Other sober analysts share similar views. Says the International Investment Fund (IIF) "There are a number of downside risks, including geopolitical tensions with possible implications for energy prices, sharp slowdown in the U.S. growth or flare up in inflation, spillover effects from credit and financial market shocks, and disorderly adjustment of large global current imbalances." "The spectre of a disorderly adjustment of global imbalances lingers as an important element of unease in the current world economic scene. [...] the lack of a coordinated policy action by major economies aimed at adjustment could hasten a disorderly depreciation of the dollar." (Capital Flows to Emerging Market Economies, May 31, 2007, pg.5, 7.)
The OECD, (Organization of Economic Cooperation and Development) in its recent Economic Outlook says that its "analysis suggests that risk may be under-priced." (Economic Outlook No. 81, May 24, 2007, pg. 2.) We could quote other respected sources that are concerned about rising risks. Crucially, a recent World Economic Forum report (Global Risks 2007) concludes: "... levels of risk are rising in almost all of the 23 risks on which the Global Risk Network has been focused over the past year."

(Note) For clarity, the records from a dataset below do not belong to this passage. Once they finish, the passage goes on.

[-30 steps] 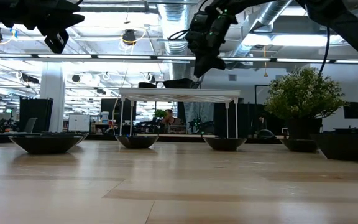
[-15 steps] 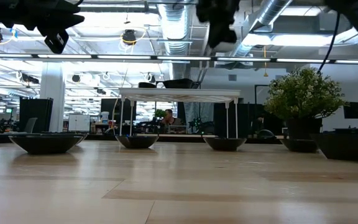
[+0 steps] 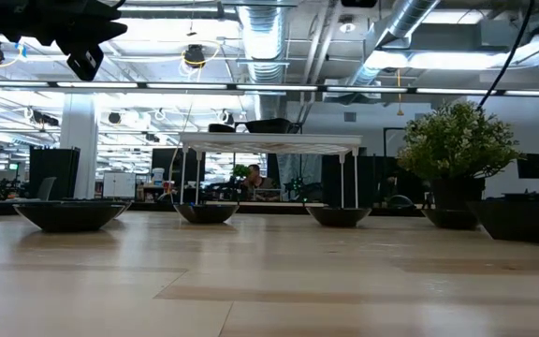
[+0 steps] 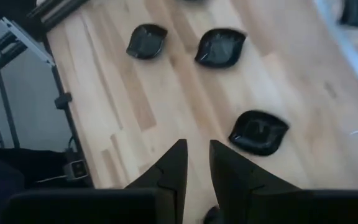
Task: Pick & Place Mini shaped plates
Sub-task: Stack the top black distorted square plate on top of the black distorted square plates on the shelf
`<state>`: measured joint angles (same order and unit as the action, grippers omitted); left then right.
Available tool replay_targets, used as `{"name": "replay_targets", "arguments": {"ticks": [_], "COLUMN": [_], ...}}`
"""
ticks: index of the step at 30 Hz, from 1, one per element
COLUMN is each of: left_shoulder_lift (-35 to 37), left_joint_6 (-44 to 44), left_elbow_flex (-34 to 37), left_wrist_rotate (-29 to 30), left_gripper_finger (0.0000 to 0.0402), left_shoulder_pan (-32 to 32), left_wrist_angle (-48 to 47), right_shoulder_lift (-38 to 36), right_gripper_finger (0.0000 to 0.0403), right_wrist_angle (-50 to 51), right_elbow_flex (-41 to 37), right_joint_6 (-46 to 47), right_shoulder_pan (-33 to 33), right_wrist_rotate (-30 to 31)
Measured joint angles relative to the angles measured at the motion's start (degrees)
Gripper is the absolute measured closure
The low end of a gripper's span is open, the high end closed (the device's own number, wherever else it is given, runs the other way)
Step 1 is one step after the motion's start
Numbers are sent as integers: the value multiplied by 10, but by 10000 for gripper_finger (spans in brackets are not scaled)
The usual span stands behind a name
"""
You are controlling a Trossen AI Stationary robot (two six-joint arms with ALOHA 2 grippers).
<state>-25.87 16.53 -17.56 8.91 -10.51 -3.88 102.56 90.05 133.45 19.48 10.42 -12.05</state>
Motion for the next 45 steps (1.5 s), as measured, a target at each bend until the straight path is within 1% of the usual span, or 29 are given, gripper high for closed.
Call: {"name": "replay_targets", "arguments": {"ticks": [4,7,11,17,22,28,34,40,45], "left_shoulder_lift": [0,0,0,0,0,0,0,0,0], "left_joint_6": [0,0,0,0,0,0,0,0,0], "left_elbow_flex": [0,0,0,0,0,0,0,0,0], "left_wrist_rotate": [0,0,0,0,0,0,0,0,0], "left_gripper_finger": [315,315,315,315,315,315,315,315,315], "left_shoulder_pan": [0,0,0,0,0,0,0,0,0], "left_wrist_angle": [0,0,0,0,0,0,0,0,1], "right_shoulder_lift": [0,-1,0,-11,-64,-162,-249,-300,-321], "right_gripper_finger": [340,340,340,340,340,340,340,340,340], "right_wrist_angle": [-1,0,0,-1,0,-17,-82,-107,-154], "right_elbow_flex": [-17,-52,-115,-211,-305,-419,-525,-609,-660], "right_joint_6": [61,98,120,135,165,234,296,349,363], "right_shoulder_pan": [-54,-90,-126,-154,-157,-157,-172,-188,-191], "right_wrist_rotate": [17,36,62,63,67,79,90,91,92]}}
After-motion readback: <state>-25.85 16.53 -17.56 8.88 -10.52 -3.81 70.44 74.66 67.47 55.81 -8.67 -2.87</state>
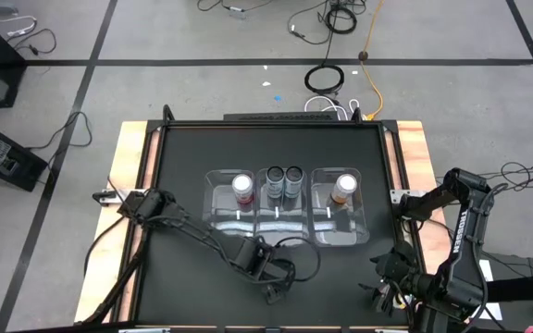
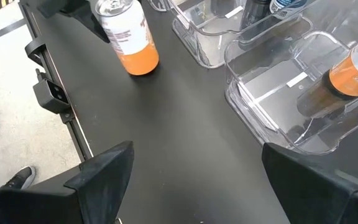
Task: Sort soda cans
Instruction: Put the yellow-white soda can into the right transparent bin
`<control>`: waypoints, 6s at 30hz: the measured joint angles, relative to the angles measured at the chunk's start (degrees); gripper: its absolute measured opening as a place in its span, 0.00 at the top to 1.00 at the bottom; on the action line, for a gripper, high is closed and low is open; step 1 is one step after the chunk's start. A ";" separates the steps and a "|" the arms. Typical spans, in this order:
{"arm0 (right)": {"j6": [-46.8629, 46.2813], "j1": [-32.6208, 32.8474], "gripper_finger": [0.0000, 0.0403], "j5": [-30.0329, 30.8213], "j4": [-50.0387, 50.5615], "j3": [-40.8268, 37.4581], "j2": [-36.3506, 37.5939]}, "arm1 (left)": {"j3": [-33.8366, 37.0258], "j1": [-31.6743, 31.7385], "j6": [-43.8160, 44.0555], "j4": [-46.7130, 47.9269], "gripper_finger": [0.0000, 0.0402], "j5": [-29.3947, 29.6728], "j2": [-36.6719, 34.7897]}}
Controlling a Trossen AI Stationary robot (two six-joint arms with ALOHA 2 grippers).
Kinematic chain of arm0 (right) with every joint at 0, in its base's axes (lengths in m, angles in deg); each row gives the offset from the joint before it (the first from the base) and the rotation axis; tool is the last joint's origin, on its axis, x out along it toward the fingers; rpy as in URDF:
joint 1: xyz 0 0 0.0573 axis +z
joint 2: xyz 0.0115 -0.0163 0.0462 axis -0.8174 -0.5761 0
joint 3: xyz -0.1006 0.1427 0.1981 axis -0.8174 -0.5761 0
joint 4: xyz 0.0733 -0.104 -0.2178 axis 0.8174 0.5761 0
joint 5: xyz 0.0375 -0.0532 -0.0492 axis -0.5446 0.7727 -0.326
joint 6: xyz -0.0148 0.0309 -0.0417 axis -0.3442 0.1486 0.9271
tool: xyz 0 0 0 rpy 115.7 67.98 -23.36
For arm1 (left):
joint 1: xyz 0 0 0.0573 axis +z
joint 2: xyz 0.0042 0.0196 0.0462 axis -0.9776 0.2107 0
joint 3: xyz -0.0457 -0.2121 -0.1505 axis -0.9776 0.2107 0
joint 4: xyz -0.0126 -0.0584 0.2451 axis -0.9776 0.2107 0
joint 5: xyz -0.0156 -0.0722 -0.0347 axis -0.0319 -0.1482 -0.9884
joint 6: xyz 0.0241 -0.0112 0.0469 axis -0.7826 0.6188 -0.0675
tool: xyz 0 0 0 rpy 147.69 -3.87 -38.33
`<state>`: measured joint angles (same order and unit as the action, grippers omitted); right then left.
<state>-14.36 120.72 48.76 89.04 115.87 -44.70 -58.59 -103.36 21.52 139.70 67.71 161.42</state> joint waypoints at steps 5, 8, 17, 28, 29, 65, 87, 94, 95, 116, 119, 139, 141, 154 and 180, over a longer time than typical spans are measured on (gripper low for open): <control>0.04 0.01 0.14 0.00 0.01 0.00 -0.02 | 0.24 0.02 0.01 -0.20 0.16 0.26 -0.02; 0.02 -0.01 0.14 0.00 0.01 0.00 -0.02 | 0.30 0.12 0.02 -0.82 0.16 0.24 -0.02; 0.02 0.00 0.14 0.02 -0.58 0.00 -0.02 | 0.32 0.09 -1.79 -1.44 0.06 -2.41 -0.02; 0.02 0.01 0.14 0.02 -0.87 0.00 -0.02 | 0.10 1.27 -1.55 -1.21 0.03 -7.32 0.00; 0.00 0.01 0.14 0.01 -0.87 0.00 -0.02 | -0.09 1.51 -1.57 -1.22 0.03 -8.63 0.02; -1.88 -2.93 0.14 -9.81 -3.69 0.02 -0.02 | -21.23 -7.70 -8.63 24.47 0.03 20.78 -10.15; -15.57 -3.56 0.16 -21.36 -3.98 0.07 -0.02 | 7.25 -5.66 -26.95 -6.54 0.03 9.26 -19.45; -19.32 -4.75 0.19 -21.22 -4.04 0.07 -0.02 | 33.00 -3.09 -27.66 -23.65 0.03 3.26 -37.52; -19.28 -4.98 0.19 -21.08 -4.04 0.07 -0.02 | 36.21 -2.80 -27.23 -25.47 0.03 2.86 -40.31; 2.34 -21.64 0.19 -10.10 -27.98 0.09 -2.55 | 52.65 -4.39 -26.91 -25.53 0.03 2.12 -70.66; 8.12 -25.80 0.19 -14.95 -34.83 0.09 -4.19 | 52.67 -4.85 -26.34 -22.17 0.03 2.13 -70.71; 15.17 -35.63 0.19 -28.31 -2.78 43.87 -34.97 | 52.70 -6.40 -24.35 -11.73 0.03 2.10 -70.71; 13.35 -36.24 0.19 -29.93 -3.20 43.05 -36.02 | 52.71 -6.38 -24.37 -11.19 0.03 2.10 -70.79; 9.64 -37.50 0.19 -30.38 -7.10 42.02 -37.11 | 52.69 -6.40 -26.01 -9.03 0.03 2.10 -72.53; 9.44 -38.19 0.19 -31.66 -14.46 33.03 -37.26 | 52.69 -6.38 -27.32 -8.22 0.03 2.10 -75.52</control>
<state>-4.93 82.53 17.10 74.58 148.90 -81.96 -5.89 -109.74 -5.80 131.48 69.80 85.90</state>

The Canadian Dollar Revisited. We have been wrong in our short-term view on the Canadian dollar against the US dollar. However, we can still find no fundamental reason to change long-term expectations. Against the euro, the CAD still remains below its highs of 15 months ago. All the same, the rise against the USD since its year-to-date lows has been violent. In a space of approximately only 4 months, the CAD surged 12.1%. This is usually the stuff of manias and lesserdeveloped countries. Only once before in the past 4 decades, has the CAD dollar showed such compressed strength. But, that was in 2003, after a deeply-undervalued CAD had languished near its all-time lows for some time. For the CAD dollar to rally from already over-valued levels with such vigor, smacks of heavy speculative flows. Indeed, we believe that this is the case. Recent surveys show that foreign investors have built up record long positions in the Canadian dollar. Also, not to be overlooked is the near unanimous "bullish" pollings among US investors rating Canada as the most promising foreign country.
However, none of our fundamental analysis with respect to the Canadian dollar's value has changed. In our view, the CAD is overdue for a longer-term down-cycle against the USD. Figure #2 on this page puts the CAD recent rise in perspective. As such, though currencies can add volatility, we see no reason to believe that long-term prospects for internationally diversified portfolios have diminished. In fact, if anything, they are now heightened.